Cerca del antiguo acueducto de Adriano, ya en el interior de Estambul, existía un enorme depósito de munición para la artillería naval y la terrestre. Era un polvorín enorme, gigantesco, y cuya voladura podría muy bien haber arrasado la entera ciudad. Además, había ingentes cantidades de pólvora y una línea nueva de manufactura para la elaboración de la misma, y este y no otro era el objetivo de los convocados en aquella taberna del puerto prestos para ejecutar aquella insolente y atroz acción que podría haberse llevado de materializarse, la vida de miles de personas. Pero esto no ocurrió.

placeholder Felipe II en un cuadro de Tiziano en el año 1551.
Felipe II en un cuadro de Tiziano en el año 1551.

Al parecer, el antiguo capitán de arcabuceros en los tercios, podría haber hablado más de la cuenta en la intimidad de una cita de alcoba con una armenia al servicio del Gran Visir, Mehmet Sokollu Bajá. Unas pipas de opio, hachís en abundancia y una profusa ingesta de orujos de destilado clandestino lo había vuelto algo locuaz. Antes de que el sultán abordara lo que parecía un escándalo en toda regla, Santa Croce, al parecer, los había introducido en la legación comercial del Reino de España escapando casi todos por los pelos de la emboscada que les iban a tender. Pero quedaba la duda sobre las fidelidades de Martin de Acuña.

placeholder Una de las cartas dirigidas a Martín de Acuña.
Una de las cartas dirigidas a Martín de Acuña.

Aurelio Santa Croce había escondido a los espías (la famosa red de “los ocultos”) en casa de un familiar llamado Matthias Pharo. El mercader les había repetido en varias ocasiones que nadie debía de salir a la calle so pena de ser reconocido; los compañeros de Acuña, haciendo caso omiso, salen a tomar un té de menta en un zoco y son reconocidos por un agente renegado de nombre Esteban, dando con su osamenta en los calabozos. Cuando el tema se pone más que feo, una ingeniosa maniobra de Santa Croce saca a los conjurados del infortunio. Una carta falsificada con el sello filipino y una letra perfectamente copiada por un calígrafo consiguen engañar al jefe del Diván turco. Más tarde, el uso de unos carbones encendidos para leer el despacho, allá en Nápoles, destino de toda la correspondencia oficial y confidencial proveniente del medio oriente, sugiere a través de una sencilla clave mojar la carta fugazmente en agua para a continuación descifrar el mensaje con una vela encendida. La noticia del fracaso de la operación llega como jarro de agua fría a las manos del virrey.

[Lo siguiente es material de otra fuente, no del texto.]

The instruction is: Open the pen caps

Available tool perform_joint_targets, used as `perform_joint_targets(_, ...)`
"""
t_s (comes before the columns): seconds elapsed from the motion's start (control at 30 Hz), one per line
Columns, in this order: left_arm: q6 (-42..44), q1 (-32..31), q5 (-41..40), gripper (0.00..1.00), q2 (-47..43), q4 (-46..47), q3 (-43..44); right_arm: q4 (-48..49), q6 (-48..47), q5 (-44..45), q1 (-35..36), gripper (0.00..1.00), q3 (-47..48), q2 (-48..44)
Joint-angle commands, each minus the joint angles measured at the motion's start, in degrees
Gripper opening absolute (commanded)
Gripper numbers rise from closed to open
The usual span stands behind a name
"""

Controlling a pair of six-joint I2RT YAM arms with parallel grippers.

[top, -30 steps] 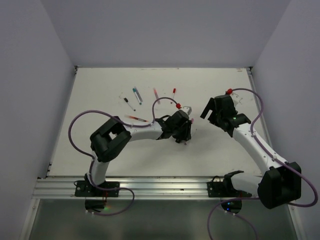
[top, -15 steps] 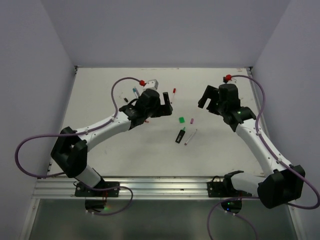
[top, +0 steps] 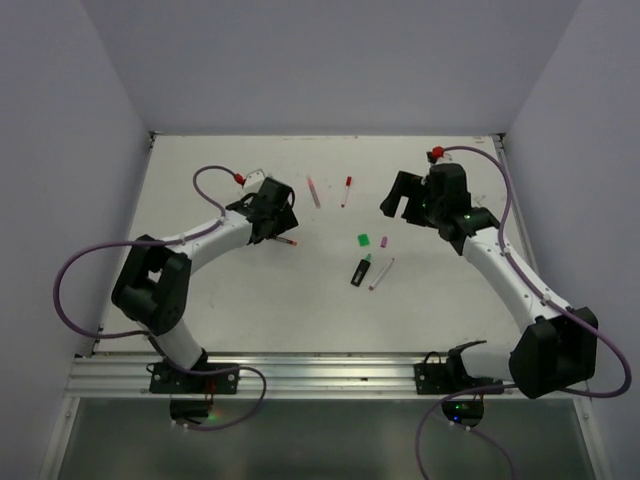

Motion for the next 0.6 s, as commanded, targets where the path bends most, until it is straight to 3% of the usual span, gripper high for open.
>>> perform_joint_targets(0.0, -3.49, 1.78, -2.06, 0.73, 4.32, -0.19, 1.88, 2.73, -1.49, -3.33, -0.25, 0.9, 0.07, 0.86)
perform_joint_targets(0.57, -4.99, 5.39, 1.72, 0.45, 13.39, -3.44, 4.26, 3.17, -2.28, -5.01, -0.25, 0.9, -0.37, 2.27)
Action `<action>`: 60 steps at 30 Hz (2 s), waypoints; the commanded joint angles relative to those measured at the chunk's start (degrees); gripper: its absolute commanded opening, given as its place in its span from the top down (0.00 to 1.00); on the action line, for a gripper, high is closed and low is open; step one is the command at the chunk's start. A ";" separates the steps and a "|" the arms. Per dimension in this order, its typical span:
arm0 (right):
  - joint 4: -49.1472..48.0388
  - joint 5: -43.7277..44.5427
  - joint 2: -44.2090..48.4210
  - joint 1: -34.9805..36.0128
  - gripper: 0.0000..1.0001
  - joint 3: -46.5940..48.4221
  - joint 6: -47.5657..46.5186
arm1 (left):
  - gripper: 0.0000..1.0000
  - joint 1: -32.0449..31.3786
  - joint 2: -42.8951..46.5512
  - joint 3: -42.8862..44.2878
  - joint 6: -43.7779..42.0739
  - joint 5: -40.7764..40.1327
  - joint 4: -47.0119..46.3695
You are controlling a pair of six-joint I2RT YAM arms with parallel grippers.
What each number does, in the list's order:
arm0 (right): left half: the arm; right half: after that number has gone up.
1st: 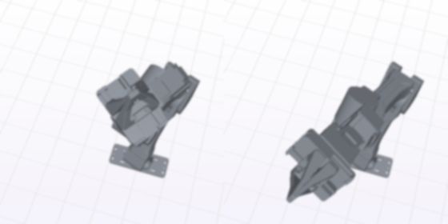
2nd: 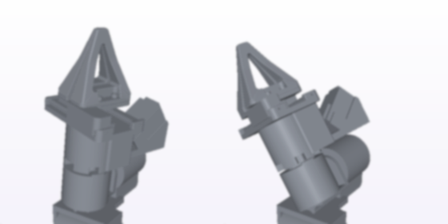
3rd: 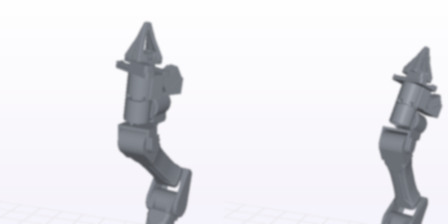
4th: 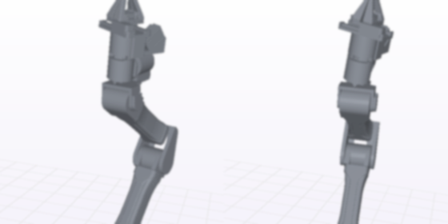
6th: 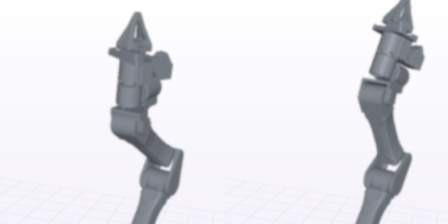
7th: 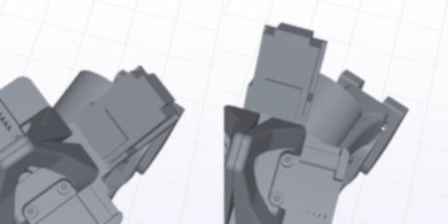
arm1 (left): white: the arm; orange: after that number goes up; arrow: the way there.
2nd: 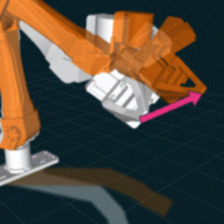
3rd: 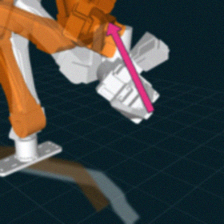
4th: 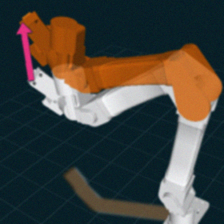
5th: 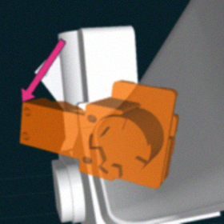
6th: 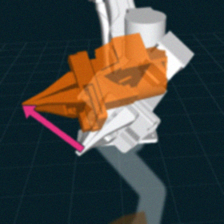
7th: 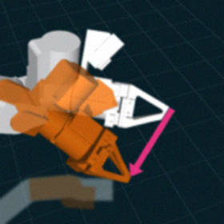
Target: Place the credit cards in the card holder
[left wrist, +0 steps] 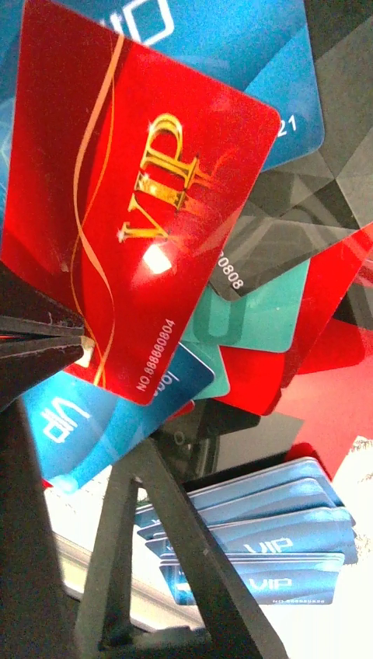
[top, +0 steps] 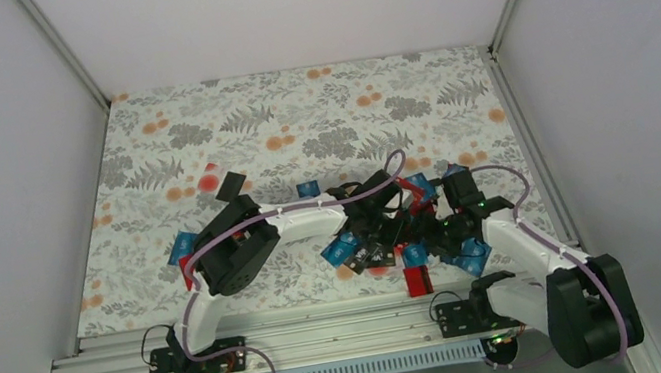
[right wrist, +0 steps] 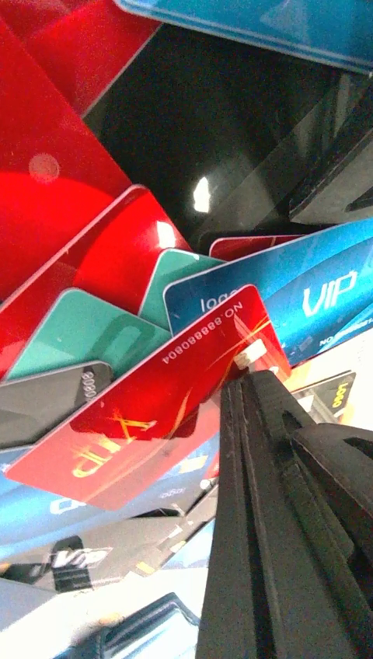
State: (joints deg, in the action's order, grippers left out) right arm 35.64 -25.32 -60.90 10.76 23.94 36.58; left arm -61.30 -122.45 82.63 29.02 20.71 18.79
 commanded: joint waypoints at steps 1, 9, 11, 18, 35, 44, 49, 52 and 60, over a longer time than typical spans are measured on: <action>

Al gran rey Felipe II no le temblaba el pulso cuando había que depurar el sistema de espías que él mismo había creado

Este capitán de los tercios ya había estado cautivo en Orán y Bujía y hablaba el árabe con fluidez. Sin que nunca se pudieran verificar sus fidelidades, se cree que era un espía doble que pasaba información clasificada a los turcos. Nunca se pudo probar esta sospecha pero lo cierto es que el propio Felipe II que dirigía con mano de hierro los servicios secretos, albergaba serias dudas sobre él. Quizás fueran solo envidias, quizás fundadas, las que a la postre le llevaron al fatal desenlace.

Los pagos del silencio

Cuando ya su cuerpo estaba frio y su alma cumplía el itinerario previsto hacia los pagos del silencio, su jefe natural, el veneciano Aurelio Santa Croce, recién desembarcado en el puerto de Palamós, era asimismo apresado por indicios sumatorios, más basados en sospechas espurias que en análisis contrastados. Al gran rey no le temblaba el pulso cuando había que depurar el sistema que el mismo había creado.

Como Edward Snowden, el coronel “rojo” Philby -un esqueje de la prolífica fábrica de espías de Cambridge-, Christine Keeler en el Caso Profumo y muchos otros topos sujetos a comprometida subordinación ideológica, fidelidades inverificables, inescrutables situaciones sentimentales, o sencillamente cambios sobrevenidos en interés del servicio más allá de lo puramente material, no queda claro si en aquel trepidante y confuso mundo del espionaje de la época, el azar se había llevado a dos de los mejores de una tacada. ¿O a dos de los peores?

"Lo triste no es ir al cementerio, sino quedarse".